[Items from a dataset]
*****
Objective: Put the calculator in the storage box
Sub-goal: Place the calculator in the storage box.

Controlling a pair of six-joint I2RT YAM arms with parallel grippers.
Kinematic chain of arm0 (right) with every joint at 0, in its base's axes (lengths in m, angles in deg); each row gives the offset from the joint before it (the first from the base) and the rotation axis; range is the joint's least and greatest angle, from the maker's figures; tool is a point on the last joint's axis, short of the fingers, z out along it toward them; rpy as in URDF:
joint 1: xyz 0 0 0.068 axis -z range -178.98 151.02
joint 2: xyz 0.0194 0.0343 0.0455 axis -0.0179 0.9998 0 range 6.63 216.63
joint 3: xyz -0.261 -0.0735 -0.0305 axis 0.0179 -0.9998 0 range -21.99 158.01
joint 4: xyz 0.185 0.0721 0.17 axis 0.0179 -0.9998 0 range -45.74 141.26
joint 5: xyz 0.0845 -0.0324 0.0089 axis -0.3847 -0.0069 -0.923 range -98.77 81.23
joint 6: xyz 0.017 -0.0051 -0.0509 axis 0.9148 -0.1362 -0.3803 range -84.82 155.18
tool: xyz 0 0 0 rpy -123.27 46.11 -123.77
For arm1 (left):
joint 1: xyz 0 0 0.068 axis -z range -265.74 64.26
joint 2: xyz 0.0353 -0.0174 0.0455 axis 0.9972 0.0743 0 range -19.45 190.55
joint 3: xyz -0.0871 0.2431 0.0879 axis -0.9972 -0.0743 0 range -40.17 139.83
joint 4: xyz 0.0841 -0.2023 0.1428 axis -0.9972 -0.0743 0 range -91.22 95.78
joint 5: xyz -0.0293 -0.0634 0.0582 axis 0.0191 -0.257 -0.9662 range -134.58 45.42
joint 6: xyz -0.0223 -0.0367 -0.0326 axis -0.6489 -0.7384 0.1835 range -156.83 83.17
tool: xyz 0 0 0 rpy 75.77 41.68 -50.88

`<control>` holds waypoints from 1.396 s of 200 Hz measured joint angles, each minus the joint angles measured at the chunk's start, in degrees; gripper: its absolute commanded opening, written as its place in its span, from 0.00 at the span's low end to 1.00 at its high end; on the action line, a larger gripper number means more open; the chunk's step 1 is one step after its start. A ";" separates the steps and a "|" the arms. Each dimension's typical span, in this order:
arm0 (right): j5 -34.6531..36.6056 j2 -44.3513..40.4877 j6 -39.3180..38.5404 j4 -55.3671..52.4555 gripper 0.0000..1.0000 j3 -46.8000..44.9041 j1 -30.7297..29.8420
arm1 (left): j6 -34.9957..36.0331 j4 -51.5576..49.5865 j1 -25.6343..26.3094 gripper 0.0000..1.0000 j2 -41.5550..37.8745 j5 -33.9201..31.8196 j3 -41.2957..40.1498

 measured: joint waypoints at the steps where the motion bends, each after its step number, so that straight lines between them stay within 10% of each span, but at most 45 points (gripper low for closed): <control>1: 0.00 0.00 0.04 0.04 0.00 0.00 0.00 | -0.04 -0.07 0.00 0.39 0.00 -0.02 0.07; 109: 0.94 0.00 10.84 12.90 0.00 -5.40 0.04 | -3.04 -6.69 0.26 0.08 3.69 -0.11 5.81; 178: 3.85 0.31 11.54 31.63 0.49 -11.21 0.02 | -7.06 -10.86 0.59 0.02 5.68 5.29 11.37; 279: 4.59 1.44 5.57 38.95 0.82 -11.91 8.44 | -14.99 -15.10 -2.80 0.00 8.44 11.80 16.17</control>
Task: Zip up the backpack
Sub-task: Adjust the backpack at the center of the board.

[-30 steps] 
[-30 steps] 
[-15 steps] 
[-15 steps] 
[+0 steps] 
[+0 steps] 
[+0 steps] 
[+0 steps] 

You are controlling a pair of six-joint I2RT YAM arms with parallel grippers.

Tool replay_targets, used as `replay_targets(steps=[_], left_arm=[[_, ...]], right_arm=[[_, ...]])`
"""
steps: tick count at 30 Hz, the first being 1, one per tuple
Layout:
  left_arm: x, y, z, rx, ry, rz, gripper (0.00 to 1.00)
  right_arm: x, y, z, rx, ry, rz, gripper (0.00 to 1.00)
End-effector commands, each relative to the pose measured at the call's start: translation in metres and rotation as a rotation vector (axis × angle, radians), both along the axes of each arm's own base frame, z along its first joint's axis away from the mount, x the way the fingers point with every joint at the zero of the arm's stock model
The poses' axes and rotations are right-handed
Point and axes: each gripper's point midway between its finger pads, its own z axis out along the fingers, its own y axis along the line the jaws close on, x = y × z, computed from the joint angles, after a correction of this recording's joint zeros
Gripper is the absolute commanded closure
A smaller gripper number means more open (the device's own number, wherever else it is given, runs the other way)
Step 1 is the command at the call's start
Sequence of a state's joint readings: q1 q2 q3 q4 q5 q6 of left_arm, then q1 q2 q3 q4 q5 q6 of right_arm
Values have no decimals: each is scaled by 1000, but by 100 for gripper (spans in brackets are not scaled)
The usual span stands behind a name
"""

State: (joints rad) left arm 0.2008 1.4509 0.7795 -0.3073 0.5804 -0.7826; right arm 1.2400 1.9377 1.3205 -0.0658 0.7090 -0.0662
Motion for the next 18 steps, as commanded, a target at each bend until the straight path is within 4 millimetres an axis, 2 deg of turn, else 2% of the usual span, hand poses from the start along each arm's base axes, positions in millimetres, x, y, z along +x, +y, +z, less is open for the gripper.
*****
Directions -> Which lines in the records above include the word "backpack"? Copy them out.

Solution to the problem ->
Task: Zip up the backpack
Sub-task: Adjust the backpack at the center of the board.

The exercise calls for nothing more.